Carta Política #342

“Acho que o governo precisa fazer suas autocríticas. Precisa melhorar a sua relação com o Congresso Nacional para a gente poder ajudar também, né? […] Mas o compromisso continua aceso de ser um bloco da base.”.

(Felipe Carreras, líder do maior bloco no Congresso)

 

            Desde a sua série de derrotas no Congresso, mencionada na carta passada, o governo vem se movimentando para conseguir construir uma base aliada mais robusta e confiável. Afinal de contas, o relator do Arcabouço Fiscal está quase pronto para apresentar seu relatório aos parlamentares, e essa é uma batalha que o governo não pode se dar ao luxo de perder. Cláudio Cajado, a quem foi confiada a relatoria do projeto, prometeu apresentação aos líderes na semana que vem.

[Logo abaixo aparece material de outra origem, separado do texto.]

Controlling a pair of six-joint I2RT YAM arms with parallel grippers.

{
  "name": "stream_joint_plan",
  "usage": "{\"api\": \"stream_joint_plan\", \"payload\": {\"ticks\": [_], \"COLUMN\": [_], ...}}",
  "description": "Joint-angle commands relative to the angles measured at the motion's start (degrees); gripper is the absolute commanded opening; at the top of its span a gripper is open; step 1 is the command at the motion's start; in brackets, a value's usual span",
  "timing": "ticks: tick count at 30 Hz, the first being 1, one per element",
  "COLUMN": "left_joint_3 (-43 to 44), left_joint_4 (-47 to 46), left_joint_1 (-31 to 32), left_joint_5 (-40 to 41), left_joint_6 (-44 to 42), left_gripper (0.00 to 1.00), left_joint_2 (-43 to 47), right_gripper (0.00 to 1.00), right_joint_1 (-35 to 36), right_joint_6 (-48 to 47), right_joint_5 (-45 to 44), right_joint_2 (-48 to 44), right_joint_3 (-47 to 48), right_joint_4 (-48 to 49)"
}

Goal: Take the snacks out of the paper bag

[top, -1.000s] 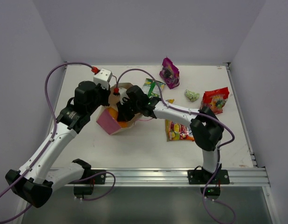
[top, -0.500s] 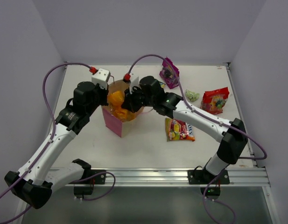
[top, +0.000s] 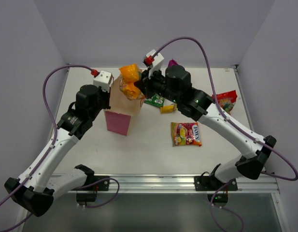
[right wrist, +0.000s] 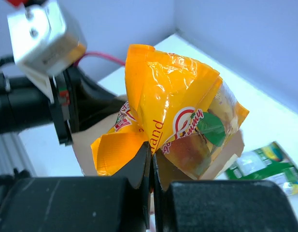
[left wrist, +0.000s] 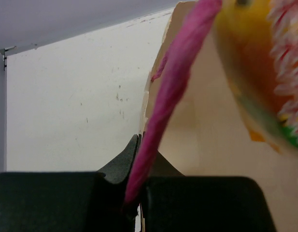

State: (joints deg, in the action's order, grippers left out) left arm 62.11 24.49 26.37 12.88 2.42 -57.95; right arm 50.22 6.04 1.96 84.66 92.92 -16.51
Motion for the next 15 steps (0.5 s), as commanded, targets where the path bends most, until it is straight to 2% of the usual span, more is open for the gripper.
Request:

            Parte da boa relação com os congressistas se apoia na liberação de recursos, parte na indicação para cargos no Executivo. Talvez não seja o suficiente, mas o governo vem se movimentando na direção correta, ao menos em uma dessas frentes: as emendas liberadas em abril foram de menos de R$100 milhões de reais, mas as liberadas neste mês, que não está nem na metade, já somam quase R$1,3 bilhão de reais.

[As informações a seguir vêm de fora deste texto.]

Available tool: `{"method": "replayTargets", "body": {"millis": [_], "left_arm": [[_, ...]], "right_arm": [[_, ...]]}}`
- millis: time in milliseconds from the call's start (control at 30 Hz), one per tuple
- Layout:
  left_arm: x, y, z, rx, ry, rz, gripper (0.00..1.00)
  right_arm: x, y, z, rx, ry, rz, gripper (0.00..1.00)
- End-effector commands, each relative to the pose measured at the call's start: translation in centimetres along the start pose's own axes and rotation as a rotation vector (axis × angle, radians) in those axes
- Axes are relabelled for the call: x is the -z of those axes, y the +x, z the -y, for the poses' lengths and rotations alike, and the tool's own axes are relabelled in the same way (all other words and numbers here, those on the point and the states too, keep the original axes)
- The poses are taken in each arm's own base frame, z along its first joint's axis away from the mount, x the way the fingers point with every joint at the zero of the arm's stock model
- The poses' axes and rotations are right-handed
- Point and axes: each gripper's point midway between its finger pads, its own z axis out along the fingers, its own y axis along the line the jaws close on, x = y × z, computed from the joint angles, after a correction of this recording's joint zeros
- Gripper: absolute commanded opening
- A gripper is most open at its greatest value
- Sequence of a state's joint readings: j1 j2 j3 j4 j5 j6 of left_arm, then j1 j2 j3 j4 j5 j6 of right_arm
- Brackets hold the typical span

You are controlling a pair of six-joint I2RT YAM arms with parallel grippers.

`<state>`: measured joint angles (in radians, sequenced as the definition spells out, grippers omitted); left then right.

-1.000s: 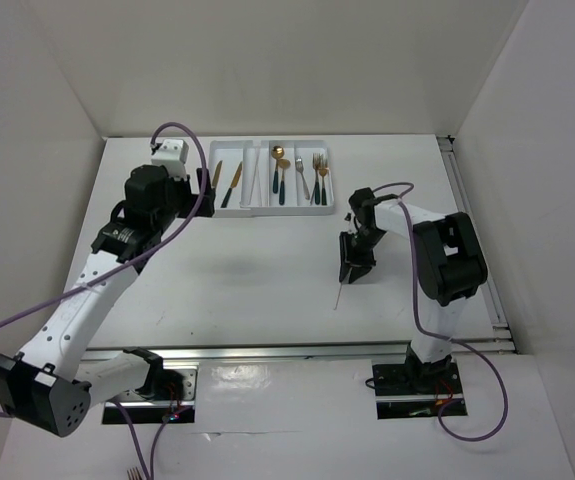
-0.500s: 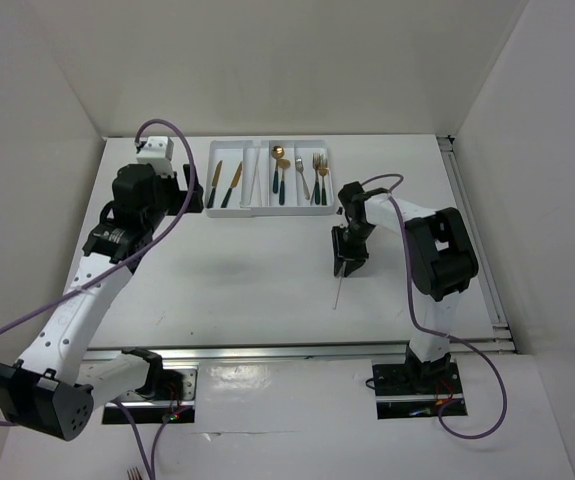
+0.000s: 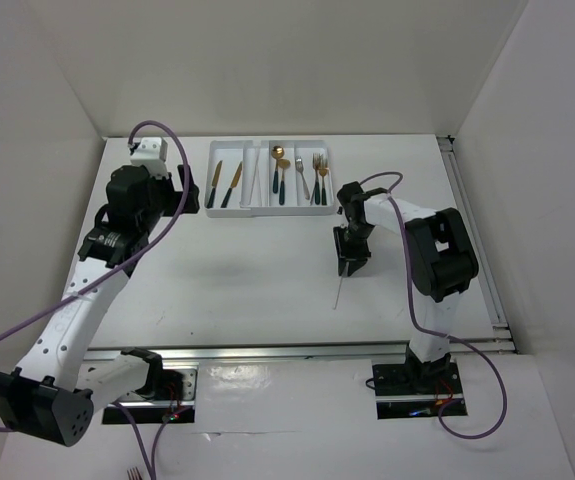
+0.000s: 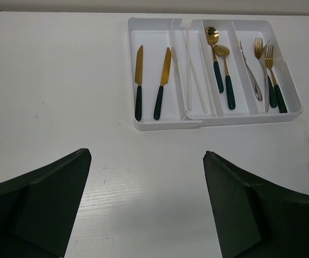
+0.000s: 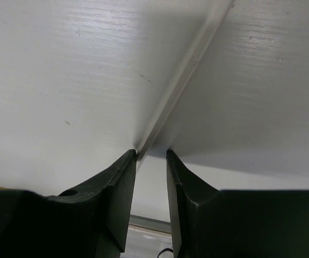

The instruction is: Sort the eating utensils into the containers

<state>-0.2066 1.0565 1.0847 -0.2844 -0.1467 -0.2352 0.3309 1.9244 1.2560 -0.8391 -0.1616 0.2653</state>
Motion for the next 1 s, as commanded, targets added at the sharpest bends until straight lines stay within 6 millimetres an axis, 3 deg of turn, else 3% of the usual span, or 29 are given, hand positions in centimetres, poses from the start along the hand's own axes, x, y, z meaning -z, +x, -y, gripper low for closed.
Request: {"method": "replayTargets", "body": {"millis": [0, 400, 667, 967], "left_arm": [[0.4, -1.5, 0.1, 0.007, 0.014, 0.059, 1.0], [0.9, -0.8, -1.5, 0.009, -0.023, 0.067, 1.0], [0.9, -1.2, -2.3, 0.016, -0.05, 0.081, 1.0], [1.3, -1.3, -2.6, 0.017, -0.068, 0.093, 1.0]], "right_arm": [[-2.2, 0.3, 3.7, 0.034, 0.152, -0.01, 0.37], [-2.2, 1.0, 5.6, 0.039, 0.21, -0.054, 0.37], [-2.5, 2.5, 4.7, 0.01, 0.153, -0.116, 0.35], [-4.4, 3.0, 5.5, 0.017, 0.204, -0.167, 0.3]]}}
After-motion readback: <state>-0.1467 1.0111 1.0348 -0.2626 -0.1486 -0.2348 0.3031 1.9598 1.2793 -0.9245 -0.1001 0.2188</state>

            O “blocão”, maior bloco da Câmara, está no centro das insatisfações. Composto por 173 deputados, do União Brasil, PP, federação PSDB-Cidadania, PDT, PSB, Avante, Solidariedade e Patriota, é ele o fiel da balança na aprovação de projetos de interesse do governo nacional. Seu líder, Felipe Carreras (PSB-PE) vem cobrando maior participação pessoal do presidente Lula na articulação política. Arthur Lira, presidente da Câmara, também não tem economizado nas críticas.

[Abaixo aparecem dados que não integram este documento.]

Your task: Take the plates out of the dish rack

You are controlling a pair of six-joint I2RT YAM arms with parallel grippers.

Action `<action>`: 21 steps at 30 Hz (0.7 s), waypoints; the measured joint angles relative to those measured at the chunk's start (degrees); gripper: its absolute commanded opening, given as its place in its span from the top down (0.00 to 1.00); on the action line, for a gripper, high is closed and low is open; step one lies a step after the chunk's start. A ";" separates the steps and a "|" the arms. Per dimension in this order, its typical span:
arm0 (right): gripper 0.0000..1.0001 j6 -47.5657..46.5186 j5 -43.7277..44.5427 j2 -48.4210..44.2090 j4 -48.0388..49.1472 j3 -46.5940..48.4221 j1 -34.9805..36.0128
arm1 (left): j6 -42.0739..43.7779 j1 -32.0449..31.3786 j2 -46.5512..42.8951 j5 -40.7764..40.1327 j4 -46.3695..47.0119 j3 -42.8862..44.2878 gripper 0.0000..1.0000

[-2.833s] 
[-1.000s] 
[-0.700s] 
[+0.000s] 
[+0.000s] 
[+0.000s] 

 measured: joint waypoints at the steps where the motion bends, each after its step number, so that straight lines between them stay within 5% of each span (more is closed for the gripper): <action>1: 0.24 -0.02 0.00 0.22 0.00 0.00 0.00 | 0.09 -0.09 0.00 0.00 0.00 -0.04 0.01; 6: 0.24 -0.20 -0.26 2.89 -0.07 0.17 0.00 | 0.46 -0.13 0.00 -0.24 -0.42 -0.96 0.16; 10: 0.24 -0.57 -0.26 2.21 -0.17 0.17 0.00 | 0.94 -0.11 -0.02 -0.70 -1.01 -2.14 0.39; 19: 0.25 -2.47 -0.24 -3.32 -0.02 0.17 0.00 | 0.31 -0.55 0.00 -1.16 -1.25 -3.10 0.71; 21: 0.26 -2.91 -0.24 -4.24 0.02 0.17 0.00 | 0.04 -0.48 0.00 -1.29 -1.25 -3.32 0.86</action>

            Parte dessa relação se dá sim pelo caráter mais oposicionista do Congresso eleito. Mas parte se dá pela gradual transferência de poder, ao longo dos últimos mandatos, do Executivo para o Legislativo. O Centrão enamorou-se do exercício do poder, particularmente ao longo da presidência Bolsonaro, e não vai se resignar ao desfavorável equilíbrio de forças vigente na última vez em que Lula ocupou o Planalto.